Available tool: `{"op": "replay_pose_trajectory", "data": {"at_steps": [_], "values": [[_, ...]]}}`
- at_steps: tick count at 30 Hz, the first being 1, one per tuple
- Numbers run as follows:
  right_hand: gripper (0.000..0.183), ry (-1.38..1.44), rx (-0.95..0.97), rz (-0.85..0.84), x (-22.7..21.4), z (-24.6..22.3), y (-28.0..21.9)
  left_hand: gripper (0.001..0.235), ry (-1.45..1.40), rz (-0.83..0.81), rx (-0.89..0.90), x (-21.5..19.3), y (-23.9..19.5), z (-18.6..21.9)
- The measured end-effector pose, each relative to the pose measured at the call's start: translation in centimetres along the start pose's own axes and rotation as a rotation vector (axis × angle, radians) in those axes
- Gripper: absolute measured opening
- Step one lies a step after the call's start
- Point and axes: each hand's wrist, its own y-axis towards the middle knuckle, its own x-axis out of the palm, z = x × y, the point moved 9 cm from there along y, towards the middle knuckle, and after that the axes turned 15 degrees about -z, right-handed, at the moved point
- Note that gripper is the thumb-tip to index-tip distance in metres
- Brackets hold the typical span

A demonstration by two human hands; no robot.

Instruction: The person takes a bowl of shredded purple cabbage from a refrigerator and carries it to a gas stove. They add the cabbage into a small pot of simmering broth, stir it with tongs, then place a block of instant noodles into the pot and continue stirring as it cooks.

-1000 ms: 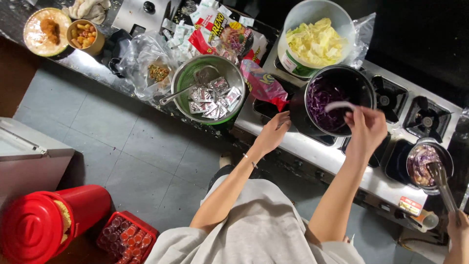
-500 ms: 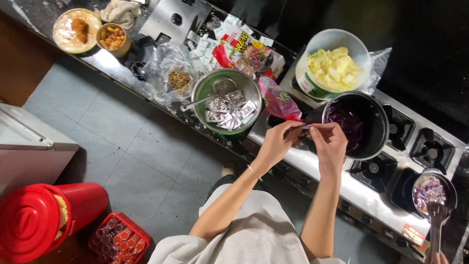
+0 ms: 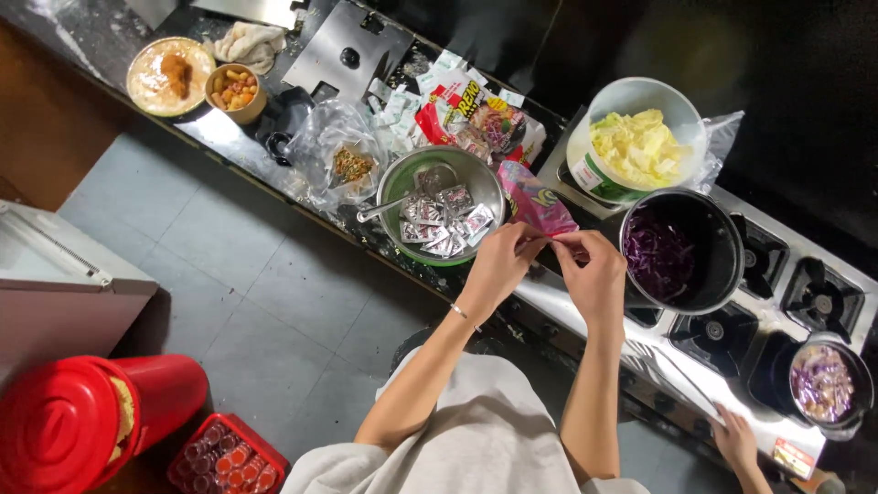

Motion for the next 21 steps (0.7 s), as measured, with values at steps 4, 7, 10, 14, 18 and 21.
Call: {"op": "replay_pose_trajectory", "data": {"at_steps": [4,7,10,14,18,21], "values": [[0.01,-0.034,-0.015,0.08,-1.3,0.1,-0.7,0.014,0.05,-0.018,0.004,1.1,1.0,0.1],[0.009,-0.066,-0.023,0.152,-2.3,0.8,-1.7,0.017,0.086,-0.064,0.043,2.8,1.7,0.2],[0.01,-0.172,-0.038,0.246,-3.1,1.2,-3.3,0.019,0.055,-0.142,0.074,4.5,2.1,0.9],[0.011,-0.241,0.037,0.369,-4.1,2.1,-5.5,0.02,-0.015,-0.277,0.037,7.0,2.4,1.2],[0.01,-0.228,0.15,0.458,-5.2,3.8,-8.0,0.022,-0.097,-0.434,-0.044,10.3,2.2,1.0],[0.01,-0.223,0.173,0.52,-6.1,3.8,-9.9,0.023,-0.167,-0.526,-0.081,12.8,1.8,0.7]]}}
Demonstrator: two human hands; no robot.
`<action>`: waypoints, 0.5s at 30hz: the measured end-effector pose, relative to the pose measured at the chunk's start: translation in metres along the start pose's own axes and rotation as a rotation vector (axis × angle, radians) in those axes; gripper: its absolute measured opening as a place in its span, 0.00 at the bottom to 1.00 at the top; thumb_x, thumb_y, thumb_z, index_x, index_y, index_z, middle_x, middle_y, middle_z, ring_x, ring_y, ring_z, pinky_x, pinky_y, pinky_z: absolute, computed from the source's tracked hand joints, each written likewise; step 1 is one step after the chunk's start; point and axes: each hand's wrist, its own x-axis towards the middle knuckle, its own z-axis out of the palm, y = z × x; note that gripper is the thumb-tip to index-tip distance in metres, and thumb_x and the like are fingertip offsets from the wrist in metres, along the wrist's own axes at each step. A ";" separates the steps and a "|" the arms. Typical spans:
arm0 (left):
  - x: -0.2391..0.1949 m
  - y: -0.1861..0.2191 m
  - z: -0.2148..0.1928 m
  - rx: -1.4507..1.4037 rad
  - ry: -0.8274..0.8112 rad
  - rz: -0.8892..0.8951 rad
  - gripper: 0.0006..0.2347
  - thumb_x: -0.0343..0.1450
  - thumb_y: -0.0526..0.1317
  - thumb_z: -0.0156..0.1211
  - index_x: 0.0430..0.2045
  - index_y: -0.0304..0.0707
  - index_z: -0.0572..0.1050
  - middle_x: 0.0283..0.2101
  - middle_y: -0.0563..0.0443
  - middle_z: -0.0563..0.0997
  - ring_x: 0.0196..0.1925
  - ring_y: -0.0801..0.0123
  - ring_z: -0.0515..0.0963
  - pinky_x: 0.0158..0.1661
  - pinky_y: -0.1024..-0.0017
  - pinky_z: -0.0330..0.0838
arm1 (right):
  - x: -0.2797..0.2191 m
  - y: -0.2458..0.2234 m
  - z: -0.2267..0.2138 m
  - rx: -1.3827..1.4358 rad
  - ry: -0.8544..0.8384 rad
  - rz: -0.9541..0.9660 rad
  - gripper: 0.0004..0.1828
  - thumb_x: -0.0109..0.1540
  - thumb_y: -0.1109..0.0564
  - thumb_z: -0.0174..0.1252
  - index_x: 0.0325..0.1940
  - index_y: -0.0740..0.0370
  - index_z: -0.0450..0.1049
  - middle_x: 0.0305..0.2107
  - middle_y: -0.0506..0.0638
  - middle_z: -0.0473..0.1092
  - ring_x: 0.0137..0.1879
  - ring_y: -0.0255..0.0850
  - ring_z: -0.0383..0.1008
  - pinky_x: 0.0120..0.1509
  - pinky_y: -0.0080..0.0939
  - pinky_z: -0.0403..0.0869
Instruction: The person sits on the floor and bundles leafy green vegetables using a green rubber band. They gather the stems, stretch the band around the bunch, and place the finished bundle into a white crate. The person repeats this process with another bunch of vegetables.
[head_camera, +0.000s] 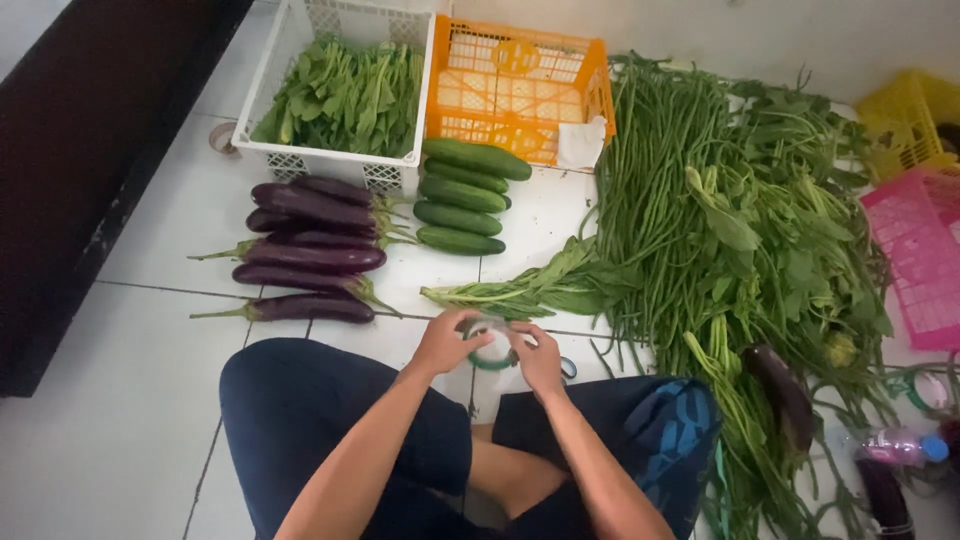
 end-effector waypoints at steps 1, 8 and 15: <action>0.001 -0.004 0.000 0.073 -0.009 0.059 0.27 0.69 0.53 0.68 0.60 0.42 0.72 0.61 0.42 0.73 0.66 0.51 0.72 0.63 0.56 0.72 | 0.000 0.004 0.001 -0.086 -0.039 -0.047 0.16 0.64 0.53 0.65 0.53 0.62 0.80 0.44 0.58 0.77 0.40 0.44 0.80 0.47 0.46 0.79; -0.004 0.000 -0.001 0.260 0.006 0.115 0.09 0.72 0.39 0.63 0.44 0.40 0.82 0.48 0.44 0.82 0.51 0.56 0.84 0.46 0.65 0.84 | -0.014 -0.009 0.016 -0.050 -0.127 -0.205 0.10 0.57 0.58 0.73 0.38 0.64 0.81 0.39 0.56 0.80 0.27 0.36 0.72 0.31 0.36 0.72; -0.001 -0.002 0.001 0.136 0.002 0.171 0.08 0.74 0.35 0.61 0.43 0.32 0.81 0.46 0.39 0.81 0.41 0.57 0.86 0.37 0.69 0.86 | -0.014 -0.006 0.018 0.051 -0.131 -0.324 0.07 0.59 0.61 0.71 0.37 0.64 0.78 0.35 0.53 0.80 0.27 0.35 0.73 0.32 0.37 0.73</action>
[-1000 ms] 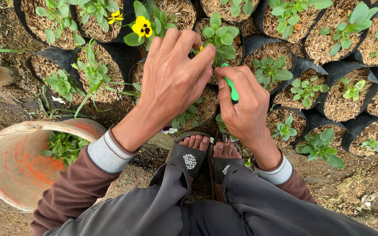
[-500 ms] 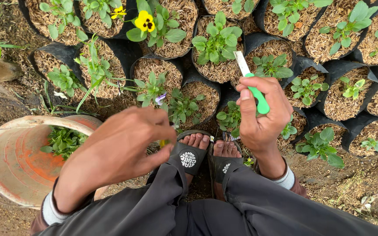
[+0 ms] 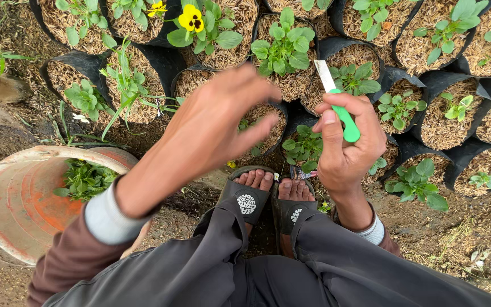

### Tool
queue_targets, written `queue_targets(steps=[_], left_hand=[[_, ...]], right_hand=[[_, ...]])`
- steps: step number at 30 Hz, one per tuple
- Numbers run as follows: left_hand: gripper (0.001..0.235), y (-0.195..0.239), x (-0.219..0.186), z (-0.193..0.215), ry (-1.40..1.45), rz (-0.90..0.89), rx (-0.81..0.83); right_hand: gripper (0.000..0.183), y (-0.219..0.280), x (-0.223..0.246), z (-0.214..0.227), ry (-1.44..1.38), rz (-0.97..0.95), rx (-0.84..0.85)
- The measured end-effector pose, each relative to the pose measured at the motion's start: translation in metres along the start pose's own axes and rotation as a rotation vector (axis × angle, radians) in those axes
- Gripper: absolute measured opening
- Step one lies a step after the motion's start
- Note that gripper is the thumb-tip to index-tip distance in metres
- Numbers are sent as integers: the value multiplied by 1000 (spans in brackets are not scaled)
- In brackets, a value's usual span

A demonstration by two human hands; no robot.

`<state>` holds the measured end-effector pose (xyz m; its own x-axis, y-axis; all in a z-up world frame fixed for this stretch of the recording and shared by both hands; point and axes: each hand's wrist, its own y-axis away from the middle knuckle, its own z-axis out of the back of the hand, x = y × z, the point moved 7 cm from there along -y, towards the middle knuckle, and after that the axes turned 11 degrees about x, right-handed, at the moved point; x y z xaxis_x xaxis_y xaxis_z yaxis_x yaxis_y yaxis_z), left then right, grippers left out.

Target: The person uses a small green knife to cut flower stems from potted plants and places the cuttings into a nearby bucket. The person works methodically across multiple pots, trimming both yellow and purple flowers.

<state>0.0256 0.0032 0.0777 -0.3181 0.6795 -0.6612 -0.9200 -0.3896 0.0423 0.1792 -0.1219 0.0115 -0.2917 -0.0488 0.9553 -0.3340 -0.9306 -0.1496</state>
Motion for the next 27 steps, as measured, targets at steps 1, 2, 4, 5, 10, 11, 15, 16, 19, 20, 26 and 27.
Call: queue_targets(steps=[1, 2, 4, 5, 10, 11, 15, 16, 19, 20, 26, 27], left_hand=[[31, -8, 6, -1, -38, -14, -83], [35, -14, 11, -3, -73, -27, -130], [44, -29, 21, -7, -145, -53, -191], [50, -35, 25, -9, -179, -66, -204], [57, -45, 35, -23, -216, -101, -227], [55, -44, 37, -24, -212, -102, -242], [37, -45, 51, -26, -134, -83, -329], [34, -44, 53, -25, -114, -89, -352], [22, -42, 61, -25, -13, -56, -384], [20, -42, 64, -25, 17, -45, -386], [15, -43, 77, -23, 142, -5, -350], [16, -43, 77, -23, 145, -12, -351]], right_hand=[[14, 1, -1, 0, -10, -5, -7], [14, 2, -1, 0, -20, -10, -17], [14, 4, -2, 1, -35, -9, -25], [15, 4, -2, 1, -39, -4, -21], [15, 6, -3, 0, -33, -11, -10], [15, 6, -3, -1, -33, -16, -7], [15, 6, -4, -5, -41, -27, 7], [15, 5, -3, -6, -41, -25, 11], [14, 4, -1, -9, -25, -19, 24], [13, 3, 0, -9, -18, -19, 29], [14, -9, 3, -16, 63, -23, 79], [15, -12, 3, -18, 78, -29, 98]])
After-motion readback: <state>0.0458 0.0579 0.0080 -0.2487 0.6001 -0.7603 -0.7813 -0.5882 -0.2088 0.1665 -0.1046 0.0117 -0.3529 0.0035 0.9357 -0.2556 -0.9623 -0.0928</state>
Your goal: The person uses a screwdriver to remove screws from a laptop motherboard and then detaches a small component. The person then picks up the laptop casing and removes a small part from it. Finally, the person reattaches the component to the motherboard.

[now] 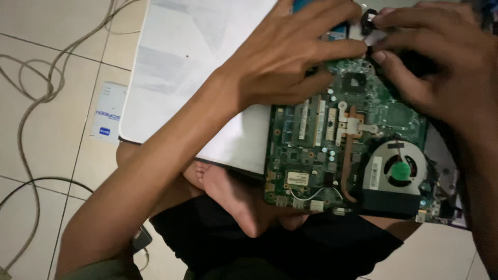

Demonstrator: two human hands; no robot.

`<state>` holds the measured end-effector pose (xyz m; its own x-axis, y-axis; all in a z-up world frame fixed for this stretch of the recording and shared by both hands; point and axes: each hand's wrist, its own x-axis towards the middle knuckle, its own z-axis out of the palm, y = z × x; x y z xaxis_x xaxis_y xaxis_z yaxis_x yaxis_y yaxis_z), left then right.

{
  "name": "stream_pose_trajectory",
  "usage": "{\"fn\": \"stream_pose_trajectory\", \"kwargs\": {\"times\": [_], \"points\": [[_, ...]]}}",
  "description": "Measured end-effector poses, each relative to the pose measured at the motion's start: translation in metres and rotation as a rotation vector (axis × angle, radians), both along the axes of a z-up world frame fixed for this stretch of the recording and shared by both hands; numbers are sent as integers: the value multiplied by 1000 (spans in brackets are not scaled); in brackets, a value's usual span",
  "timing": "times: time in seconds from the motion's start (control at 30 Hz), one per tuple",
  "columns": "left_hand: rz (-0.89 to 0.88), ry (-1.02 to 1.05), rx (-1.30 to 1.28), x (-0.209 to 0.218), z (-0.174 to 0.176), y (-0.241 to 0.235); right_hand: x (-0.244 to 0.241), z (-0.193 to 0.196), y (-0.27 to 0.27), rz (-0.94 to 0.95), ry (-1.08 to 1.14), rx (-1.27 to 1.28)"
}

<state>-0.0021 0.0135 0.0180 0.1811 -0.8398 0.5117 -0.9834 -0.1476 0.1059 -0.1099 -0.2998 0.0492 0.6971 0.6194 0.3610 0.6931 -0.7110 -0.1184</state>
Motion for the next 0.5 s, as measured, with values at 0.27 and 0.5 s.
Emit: {"fn": "stream_pose_trajectory", "kwargs": {"times": [0.27,0.5], "points": [[15,-6,39,-4,-2,-2,4,-9,-7,38,-24,38],[-54,106,-28,-1,-2,1,16,-15,-13,44,-67,-11]]}}
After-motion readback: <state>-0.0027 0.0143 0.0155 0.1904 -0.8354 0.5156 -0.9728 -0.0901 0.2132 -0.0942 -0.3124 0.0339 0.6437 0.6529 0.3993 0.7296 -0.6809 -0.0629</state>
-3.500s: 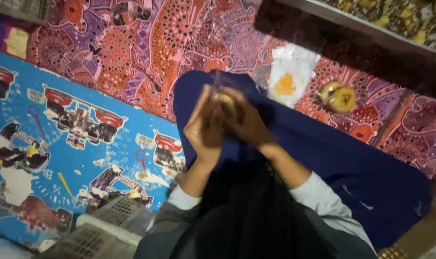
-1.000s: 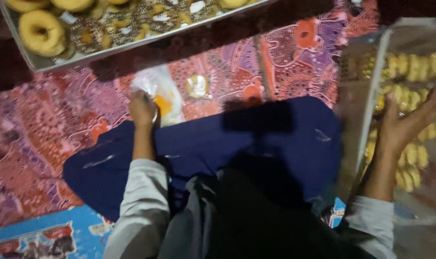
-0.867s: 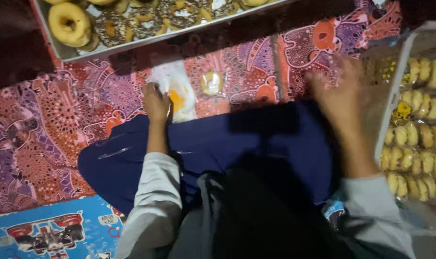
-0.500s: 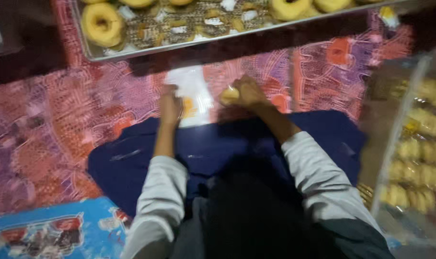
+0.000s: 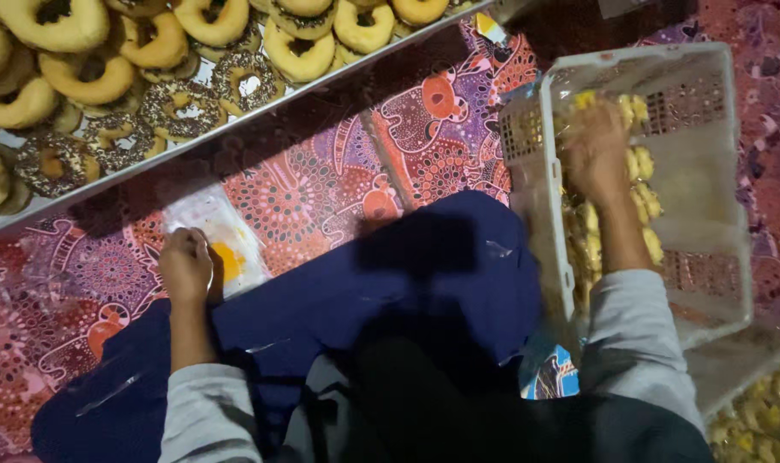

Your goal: The person sits on a patterned mat and repeatedly picks donuts from a metal tray, places them into clear plastic bags, and sets the sealed bags into a nearby crate. The person handles donuts one at a time, using both hands to open bags and arrange the pastries inside.

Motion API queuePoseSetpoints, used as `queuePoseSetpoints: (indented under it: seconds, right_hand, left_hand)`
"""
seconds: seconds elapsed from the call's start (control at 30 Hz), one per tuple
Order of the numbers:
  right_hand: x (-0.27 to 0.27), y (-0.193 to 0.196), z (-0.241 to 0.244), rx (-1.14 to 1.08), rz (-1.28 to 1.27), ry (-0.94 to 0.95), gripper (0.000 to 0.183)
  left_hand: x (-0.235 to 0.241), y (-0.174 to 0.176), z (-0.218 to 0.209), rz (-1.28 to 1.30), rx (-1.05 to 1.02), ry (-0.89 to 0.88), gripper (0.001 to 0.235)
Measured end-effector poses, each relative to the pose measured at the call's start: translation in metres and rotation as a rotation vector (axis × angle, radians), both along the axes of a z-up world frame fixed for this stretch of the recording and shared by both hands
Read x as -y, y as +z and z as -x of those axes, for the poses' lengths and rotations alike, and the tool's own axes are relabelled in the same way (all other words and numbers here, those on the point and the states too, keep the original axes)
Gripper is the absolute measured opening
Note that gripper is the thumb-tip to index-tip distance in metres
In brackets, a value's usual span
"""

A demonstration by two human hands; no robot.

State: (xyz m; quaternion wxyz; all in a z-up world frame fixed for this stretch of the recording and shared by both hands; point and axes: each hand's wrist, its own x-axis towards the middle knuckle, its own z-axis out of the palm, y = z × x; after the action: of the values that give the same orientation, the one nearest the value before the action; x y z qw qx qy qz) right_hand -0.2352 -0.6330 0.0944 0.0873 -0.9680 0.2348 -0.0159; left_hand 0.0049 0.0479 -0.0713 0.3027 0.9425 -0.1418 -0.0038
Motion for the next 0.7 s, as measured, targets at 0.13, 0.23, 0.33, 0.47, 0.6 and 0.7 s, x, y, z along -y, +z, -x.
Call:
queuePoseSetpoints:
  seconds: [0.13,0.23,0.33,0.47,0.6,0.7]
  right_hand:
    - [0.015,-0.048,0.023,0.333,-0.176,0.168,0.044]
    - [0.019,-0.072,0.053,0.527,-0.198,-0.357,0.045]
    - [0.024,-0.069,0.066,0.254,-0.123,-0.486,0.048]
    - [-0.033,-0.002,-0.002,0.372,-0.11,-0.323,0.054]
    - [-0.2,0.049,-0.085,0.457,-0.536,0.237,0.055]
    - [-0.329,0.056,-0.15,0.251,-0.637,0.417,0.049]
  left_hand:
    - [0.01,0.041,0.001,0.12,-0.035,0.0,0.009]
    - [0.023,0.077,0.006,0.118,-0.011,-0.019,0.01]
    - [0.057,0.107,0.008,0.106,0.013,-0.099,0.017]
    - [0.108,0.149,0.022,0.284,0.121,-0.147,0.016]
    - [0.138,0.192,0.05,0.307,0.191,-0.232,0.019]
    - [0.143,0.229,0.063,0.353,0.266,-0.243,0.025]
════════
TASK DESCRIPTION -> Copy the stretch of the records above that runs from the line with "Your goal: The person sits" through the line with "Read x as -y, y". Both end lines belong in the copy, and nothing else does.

REPLY TO THE TASK ->
Your goal: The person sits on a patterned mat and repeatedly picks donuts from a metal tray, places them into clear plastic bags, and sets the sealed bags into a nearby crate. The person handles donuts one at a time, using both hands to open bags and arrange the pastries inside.

Motion API queuePoseSetpoints, used as `queuePoseSetpoints: (indented under it: seconds, right_hand, left_hand)`
"""
seconds: seconds elapsed from the call's start (control at 30 Hz), one per tuple
Order of the numbers:
  right_hand: x (-0.27 to 0.27), y (-0.193 to 0.196), z (-0.241 to 0.244), rx (-1.14 to 1.08), rz (-1.28 to 1.27), ry (-0.94 to 0.95), gripper (0.000 to 0.183)
  left_hand: x (-0.235 to 0.241), y (-0.174 to 0.176), z (-0.218 to 0.209), rz (-1.28 to 1.30), rx (-1.05 to 1.02), ry (-0.89 to 0.88), gripper (0.001 to 0.235)
Measured end-effector poses, each relative to the pose measured at the call's start: translation in metres and rotation as a rotation vector (axis × angle, radians), both along the axes of a z-up world frame fixed for this stretch of the recording and shared by both hands
Read x as -y, y as +z and z as -x of those axes, for the poses' lengths and rotations alike, and the tool's own axes are relabelled in the same way (all other words and numbers here, those on the point and the states too, keep the original axes)

That's the answer, with nothing more to add.